Ich schluckte schwer, spürte die Tränen in meinen Augen brennen. Nicht nachgeben.
Seit Tagen hatte ich nichts gefühlt, all die wiederkehrenden Gedanken hatte ich erfolgreich verdrängt, doch jetzt brannte der Traum wieder in meiner Seele.
Und ich wusste, ja es war ein Traum. Aber der Traum war Realität. Damals, vor fast zehn Jahren.
„Ich hatte vor einigen Tagen einen Traum, der mich an etwas erinnert hatte, das ich bereits vergessen hatte.“, sagte ich wieder ehrlich. Ich fühlte meinen Puls im Hals.
Die Wahrheit konnte ich nicht sagen. Ich kannte sie ja noch gar nicht wirklich.
„Möchtest du erzählen, an was du erinnert wurdest?“, fragte Dr. Ahnsmann sanft.
Ich faltete nervös meine Hände ineinander.
„Ich glaube das kann ich nicht. Ich möchte noch nicht wieder darüber nachdenken.“, erklärte ich leise und war froh, ehrlich gewesen zu sein.

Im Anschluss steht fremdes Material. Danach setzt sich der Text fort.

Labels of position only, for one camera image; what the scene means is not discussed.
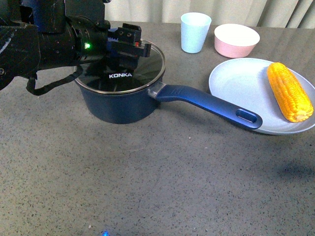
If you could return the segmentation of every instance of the robotic arm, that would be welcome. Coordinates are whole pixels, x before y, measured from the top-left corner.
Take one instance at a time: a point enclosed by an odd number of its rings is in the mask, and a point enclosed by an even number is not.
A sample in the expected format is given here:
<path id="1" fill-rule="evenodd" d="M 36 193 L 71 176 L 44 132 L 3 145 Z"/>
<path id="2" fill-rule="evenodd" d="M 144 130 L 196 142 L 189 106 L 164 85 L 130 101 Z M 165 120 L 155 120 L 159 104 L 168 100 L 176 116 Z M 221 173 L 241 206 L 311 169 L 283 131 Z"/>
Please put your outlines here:
<path id="1" fill-rule="evenodd" d="M 104 19 L 110 1 L 0 0 L 0 90 L 22 76 L 29 92 L 42 95 L 80 76 L 84 63 L 134 70 L 151 45 L 142 44 L 139 26 L 111 29 Z M 62 66 L 77 71 L 35 89 L 37 71 Z"/>

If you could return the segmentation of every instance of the glass lid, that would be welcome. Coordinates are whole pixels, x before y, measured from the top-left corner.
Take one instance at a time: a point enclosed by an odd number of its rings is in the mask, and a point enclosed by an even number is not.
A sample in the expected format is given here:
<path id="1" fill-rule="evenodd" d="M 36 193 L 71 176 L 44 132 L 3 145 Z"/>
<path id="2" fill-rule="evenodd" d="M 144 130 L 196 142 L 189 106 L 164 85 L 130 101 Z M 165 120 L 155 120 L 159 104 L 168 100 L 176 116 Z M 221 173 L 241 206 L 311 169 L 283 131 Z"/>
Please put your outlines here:
<path id="1" fill-rule="evenodd" d="M 165 71 L 163 52 L 153 43 L 148 58 L 140 57 L 135 70 L 115 66 L 115 59 L 105 58 L 81 65 L 83 73 L 75 81 L 82 87 L 102 94 L 124 94 L 141 90 L 156 80 Z"/>

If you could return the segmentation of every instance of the pink bowl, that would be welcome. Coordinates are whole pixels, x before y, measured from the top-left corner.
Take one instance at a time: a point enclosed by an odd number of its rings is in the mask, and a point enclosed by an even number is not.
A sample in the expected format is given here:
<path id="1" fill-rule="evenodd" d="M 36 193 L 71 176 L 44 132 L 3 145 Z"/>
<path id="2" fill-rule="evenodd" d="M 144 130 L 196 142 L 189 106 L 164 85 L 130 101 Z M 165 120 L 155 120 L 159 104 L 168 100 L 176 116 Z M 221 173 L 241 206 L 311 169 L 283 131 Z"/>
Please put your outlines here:
<path id="1" fill-rule="evenodd" d="M 215 29 L 215 49 L 227 58 L 248 56 L 259 41 L 259 34 L 243 25 L 224 24 Z"/>

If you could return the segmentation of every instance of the green light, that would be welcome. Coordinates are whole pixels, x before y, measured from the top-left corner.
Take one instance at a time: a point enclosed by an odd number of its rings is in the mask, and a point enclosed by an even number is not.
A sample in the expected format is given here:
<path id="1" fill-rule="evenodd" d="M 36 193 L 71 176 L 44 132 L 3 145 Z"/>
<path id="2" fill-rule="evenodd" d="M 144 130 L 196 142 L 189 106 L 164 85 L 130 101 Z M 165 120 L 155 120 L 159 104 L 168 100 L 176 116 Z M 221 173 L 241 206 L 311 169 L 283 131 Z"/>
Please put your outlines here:
<path id="1" fill-rule="evenodd" d="M 91 48 L 91 44 L 89 43 L 84 43 L 84 49 L 89 49 Z"/>

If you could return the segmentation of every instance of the yellow corn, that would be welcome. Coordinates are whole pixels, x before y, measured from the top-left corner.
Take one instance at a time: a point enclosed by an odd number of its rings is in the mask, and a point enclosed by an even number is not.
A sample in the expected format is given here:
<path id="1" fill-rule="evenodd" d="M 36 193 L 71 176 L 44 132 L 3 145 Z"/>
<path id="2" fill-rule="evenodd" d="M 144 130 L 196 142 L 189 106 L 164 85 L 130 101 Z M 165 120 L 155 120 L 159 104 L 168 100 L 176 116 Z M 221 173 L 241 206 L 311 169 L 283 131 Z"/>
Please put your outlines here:
<path id="1" fill-rule="evenodd" d="M 295 75 L 282 63 L 268 66 L 268 80 L 284 117 L 291 122 L 309 118 L 314 107 Z"/>

„Das ist in Ordnung.“, lächelte die Psychologin. „Fühlst du dich kräftig genug, um an letztes Mal anzuknüpfen?“
Ich nickte und versuchte zu lächeln. Ich war mir nicht sicher, ob mir das gelang.
Dr. Ahnsmann warf einen kurzen Blick auf ihre Notizen. Dann sah sie mich wieder an.

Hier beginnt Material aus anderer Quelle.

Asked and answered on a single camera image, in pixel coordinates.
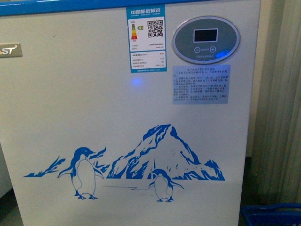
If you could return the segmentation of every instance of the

„Du hast also mehrere Jahre bei deinem Onkel gelebt. Wer hat noch in dem Haus gelebt? Nur ihr beide?“
Ich nickte. „Das erste Jahr hat noch seine Frau mit bei uns gelebt, aber die hat sich dann von ihm getrennt. “
Die Psychologin notierte sich etwas. „Wie war das für dich? Mochtest du deine Tante?“
Ich dachte nach. Ja, ich mochte sie eigentlich. Sie konnte aber mich nie besonders leiden.
„Es war eine nicht ganz so schwere Zeit, als sie noch nicht getrennt waren. Aber meine Tante war nie einverstanden, dass ich einziehen sollte. Mein Onkel war das meiner Mutter allerdings schuldig.“
„Warum war er deiner Mutter das denn schuldig?“, hakte die Ärztin nach.
„Sie hatten vor meiner Zeit mal eine Affäre, in welcher sie schwanger wurde und er wollte, dass sie abtrieb. Sie wollte das Kind eigentlich behalten, weil sie mit meinem Vater lange nicht schwanger werden konnte und das nicht kaputtmachen wollte, als es - zwar mit meinem Onkel - endlich klappte.“, wiederholte ich das, was meine Eltern mir erzählt hatten.
Ich realisierte, wie verkorkst meine Familie tatsächlich war.
Seltsam, dass einem das immer erst auffällt, wenn man es ausspricht.
„Und deine Tante, die hat deinen Onkel dann verlassen, weil er deiner Mutter den Gefallen getan hat?“, fragte sie, während sie auf ihren Notizen schrieb.
Ich zuckte die Schultern: „Das weiß ich nicht. Ich vermute es. Kate konnte nie schwanger werden und wollte kein fremdes Kind in ihrem Haus.“
Dr. Ahnsmann nickte langsam. „Wie hat sie dich spüren lassen, dass sie dich nicht haben möchte?“
„Mir gegenüber hat sie nie etwas gesagt, auch wenn sie nie liebevoll war. Aber ich weiß, dass sie oft mit Peter wegen mir stritt. Das hat mein Onkel mir all die Jahre immer wieder vorgeworfen. Dass ich seine Ehe zerstört hätte...“, sagte ich und spürte die Schuld auf meinen Schultern.
„Wenn dein Onkel sehr wütend war, wie hat sich das dann geäußert? Dir gegenüber?“, wollte sie wissen.
Ihre Stimme war sanft.
Sie gab mir das Gefühl, dass es keine große Sache war, endlich darüber zu sprechen.
Ich hatte jedoch Angst, sie würde mir nicht glauben.
Andererseits, was war schon dabei? Fiona hatte ich es bei unserem letzten Treffen auch erzählt. Wenn auch total knapp und kurz bevor ich aus der Situation fliehen konnte.
Das konnte ich hier nicht, meine Zeit war noch nicht abgelaufen.